Des études ont révélé que l’élimination des filles était davantage pratiquée au sein des classes moyennes « émergentes » que dans les populations rurales les plus pauvres, probablement parce que le diagnostic prénatal n’est possible que moyennant finances dans des cliniques privées, inaccessibles aux classes plus déshéritées (2). Selon Pascoal Carvalho, médecin à Bombay et membre de l’Académie pontificale pour la vie, « l’infanticide des filles est la pire forme de violence exercée contre les femmes car il leur refuse le droit le plus fondamental  qui est le droit à la vie ».

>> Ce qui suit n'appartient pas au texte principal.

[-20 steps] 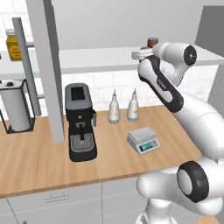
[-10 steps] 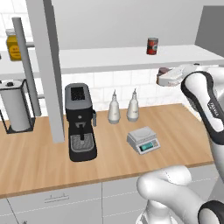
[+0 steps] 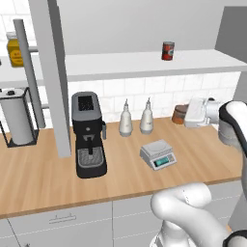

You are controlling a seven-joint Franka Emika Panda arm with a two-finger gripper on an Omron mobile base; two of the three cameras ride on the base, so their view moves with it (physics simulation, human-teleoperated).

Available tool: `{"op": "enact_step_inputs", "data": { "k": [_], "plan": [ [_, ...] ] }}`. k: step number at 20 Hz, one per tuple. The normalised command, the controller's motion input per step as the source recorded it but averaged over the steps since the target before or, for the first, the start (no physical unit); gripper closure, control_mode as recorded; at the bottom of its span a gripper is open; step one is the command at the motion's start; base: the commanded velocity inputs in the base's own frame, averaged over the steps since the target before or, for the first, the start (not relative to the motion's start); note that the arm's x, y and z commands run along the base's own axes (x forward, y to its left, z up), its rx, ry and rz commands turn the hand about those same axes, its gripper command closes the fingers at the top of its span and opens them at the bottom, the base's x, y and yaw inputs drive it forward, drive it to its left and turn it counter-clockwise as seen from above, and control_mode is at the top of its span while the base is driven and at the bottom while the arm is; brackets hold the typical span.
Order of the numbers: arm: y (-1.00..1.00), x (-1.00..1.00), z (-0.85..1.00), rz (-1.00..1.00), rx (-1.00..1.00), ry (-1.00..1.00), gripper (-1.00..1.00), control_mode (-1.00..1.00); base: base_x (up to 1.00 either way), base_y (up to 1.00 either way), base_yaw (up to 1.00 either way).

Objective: Pick the jam and place it on the digital scale for weighing, and close the cabinet.

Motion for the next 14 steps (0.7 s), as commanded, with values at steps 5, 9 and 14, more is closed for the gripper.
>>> {"op": "enact_step_inputs", "data": {
  "k": [5,9,14],
  "plan": [
    [-0.14,0.3,-0.85,0.34,0.0,0.09,1.0,-1.0,0.0,0.0,0.0],
    [0.02,0.6,-0.74,0.19,-0.03,0.09,1.0,-1.0,0.0,0.0,0.0],
    [0.16,0.61,-0.46,0.06,-0.03,0.06,1.0,-1.0,0.0,0.0,0.0]
  ]
}}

La campagne de l’Eglise de Bombay vise donc à informer et à sensibiliser un large public sur les dures réalités de la condition féminine en Inde : avortement, infanticide, meurtre pour dot (« dowry deathes » (3)), harcèlement sexuel, viol (4), kidnapping, violences domestiques. Il faudrait y ajouter encore les unions forcées et la pratique du mariage des enfants (5), la prostitution et le travail des fillettes, sans compter le taux exceptionnellement élevé de la mortalité des filles en dessous de 5 ans pour manque de soins.

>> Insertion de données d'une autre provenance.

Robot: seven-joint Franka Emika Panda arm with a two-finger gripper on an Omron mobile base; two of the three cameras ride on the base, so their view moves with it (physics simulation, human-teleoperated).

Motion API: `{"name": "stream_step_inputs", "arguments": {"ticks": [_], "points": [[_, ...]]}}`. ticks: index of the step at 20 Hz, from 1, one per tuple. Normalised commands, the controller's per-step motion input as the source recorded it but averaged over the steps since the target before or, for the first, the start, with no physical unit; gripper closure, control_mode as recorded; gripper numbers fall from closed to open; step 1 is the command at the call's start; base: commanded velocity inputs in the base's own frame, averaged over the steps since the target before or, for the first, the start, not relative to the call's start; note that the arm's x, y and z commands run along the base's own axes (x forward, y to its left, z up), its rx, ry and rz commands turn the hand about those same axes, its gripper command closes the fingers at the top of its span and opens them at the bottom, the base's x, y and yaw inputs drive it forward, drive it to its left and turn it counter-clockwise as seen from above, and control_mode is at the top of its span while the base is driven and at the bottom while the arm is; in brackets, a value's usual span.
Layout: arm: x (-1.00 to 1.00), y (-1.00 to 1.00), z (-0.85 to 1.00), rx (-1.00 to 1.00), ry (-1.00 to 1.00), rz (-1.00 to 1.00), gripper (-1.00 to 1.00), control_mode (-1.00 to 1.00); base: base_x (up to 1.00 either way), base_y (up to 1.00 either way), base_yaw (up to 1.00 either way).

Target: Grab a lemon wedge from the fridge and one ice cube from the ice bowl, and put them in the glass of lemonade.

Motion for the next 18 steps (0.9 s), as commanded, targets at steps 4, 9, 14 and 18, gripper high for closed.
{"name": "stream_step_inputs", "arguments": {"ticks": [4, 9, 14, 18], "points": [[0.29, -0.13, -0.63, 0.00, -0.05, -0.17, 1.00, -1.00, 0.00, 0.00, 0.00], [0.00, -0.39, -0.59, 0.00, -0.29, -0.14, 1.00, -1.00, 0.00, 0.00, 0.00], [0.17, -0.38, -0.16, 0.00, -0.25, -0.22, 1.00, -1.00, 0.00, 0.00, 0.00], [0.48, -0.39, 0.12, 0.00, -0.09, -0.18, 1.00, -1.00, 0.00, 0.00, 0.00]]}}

De nombreuses manifestations dans le cadre de la campagne sont d’ores et déjà programmées dans les paroisses et les écoles catholiques de l’archidiocèse : processions aux flambeaux, rassemblements de prière, théâtre de rue, conférences, films, chaînes humaines et autres événements divers.

Mais, ajoute le cardinal Gracias, qui est également président de la CBCI, « c’est le manque de considération et le mépris de la société indienne pour les femmes qui sont à l’origine du génocide féminin ». Au lendemain du tragique fait divers de l’étudiante violée à New Delhi, la Conférence des évêques catholiques de l’Inde faisait déjà part de la nécessité de « mieux éduquer les jeunes à la sexualité », notamment au sein des écoles. L’archevêque de Bombay rappelle aujourd’hui que le processus de changement des mentalités à l’égard des femmes ne pourra se faire que par l’éducation et « doit commencer au sein des familles ».

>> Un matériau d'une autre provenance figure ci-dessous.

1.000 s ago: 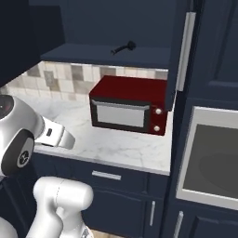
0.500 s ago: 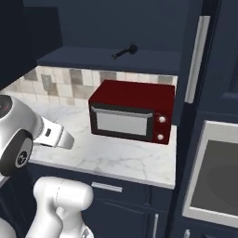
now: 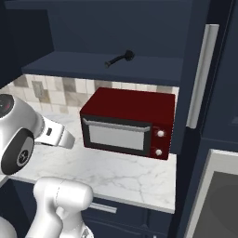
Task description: Locate and retrieve the sponge and dish brush from the cabinet. Place them next to the sink.
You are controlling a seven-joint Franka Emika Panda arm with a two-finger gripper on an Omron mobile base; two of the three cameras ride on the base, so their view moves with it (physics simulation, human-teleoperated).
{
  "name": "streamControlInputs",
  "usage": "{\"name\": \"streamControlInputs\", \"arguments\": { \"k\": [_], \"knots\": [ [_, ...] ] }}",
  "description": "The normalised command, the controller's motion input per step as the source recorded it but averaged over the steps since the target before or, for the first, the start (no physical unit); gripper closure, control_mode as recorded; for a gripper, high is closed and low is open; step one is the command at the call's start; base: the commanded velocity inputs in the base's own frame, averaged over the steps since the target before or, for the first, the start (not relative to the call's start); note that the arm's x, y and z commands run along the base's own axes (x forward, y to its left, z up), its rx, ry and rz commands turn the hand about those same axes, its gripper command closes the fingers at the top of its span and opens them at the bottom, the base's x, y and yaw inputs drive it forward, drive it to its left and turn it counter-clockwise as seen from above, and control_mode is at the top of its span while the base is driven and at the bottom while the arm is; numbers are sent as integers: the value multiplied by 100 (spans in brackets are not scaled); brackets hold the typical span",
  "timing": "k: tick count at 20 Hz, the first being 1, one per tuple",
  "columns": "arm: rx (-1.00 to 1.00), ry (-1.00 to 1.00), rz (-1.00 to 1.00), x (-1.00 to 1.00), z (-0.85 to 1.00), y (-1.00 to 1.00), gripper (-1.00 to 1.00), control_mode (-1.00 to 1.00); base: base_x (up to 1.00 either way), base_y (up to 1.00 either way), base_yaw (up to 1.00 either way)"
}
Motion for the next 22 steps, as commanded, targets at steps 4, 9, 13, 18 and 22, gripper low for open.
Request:
{"name": "streamControlInputs", "arguments": {
  "k": [4, 9, 13, 18, 22],
  "knots": [
    [0, 0, 0, 0, 0, 0, -100, 100, 14, 0, 0],
    [0, 0, 0, 0, 0, 0, -100, 100, 47, -1, 3],
    [0, 0, 0, 0, 0, 0, -100, 100, 31, 0, 0],
    [0, 0, 0, 0, 0, 0, -100, 100, 47, 1, 0],
    [0, 0, 0, 0, 0, 0, -100, 100, 61, 1, 0]
  ]
}}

A la suite du cardinal, qui a déclaré dans une circulaire envoyée à toutes les paroisses que « le fait d’éloigner Dieu de notre vie a provoqué un affaiblissement des valeurs spirituelles et morales qui a entraîné un manque de respect de la personne », la CBCI a rappelé l’importance d’une « formation holistique de la personne, qui pourrait soutenir les parents, enseignants, leaders spirituels et responsables à tous les niveaux (…) et transformer le désir de vengeance en pardon », afin qu’émerge la prise de conscience du fait que « la vie de l’homme est un don de Dieu précieux, que nul n’a le droit de prendre ».

La campagne « 37 millions de diyas » se poursuivra « tant qu’il y aura en Inde des femmes victimes de meutrre, de violence ou de discrimination », ont déclaré les organisateurs, tandis que l’archevêque de Bombay appelait tous les fidèles à « garder leur lampe allumée à l’aube d’une ère nouvelle ».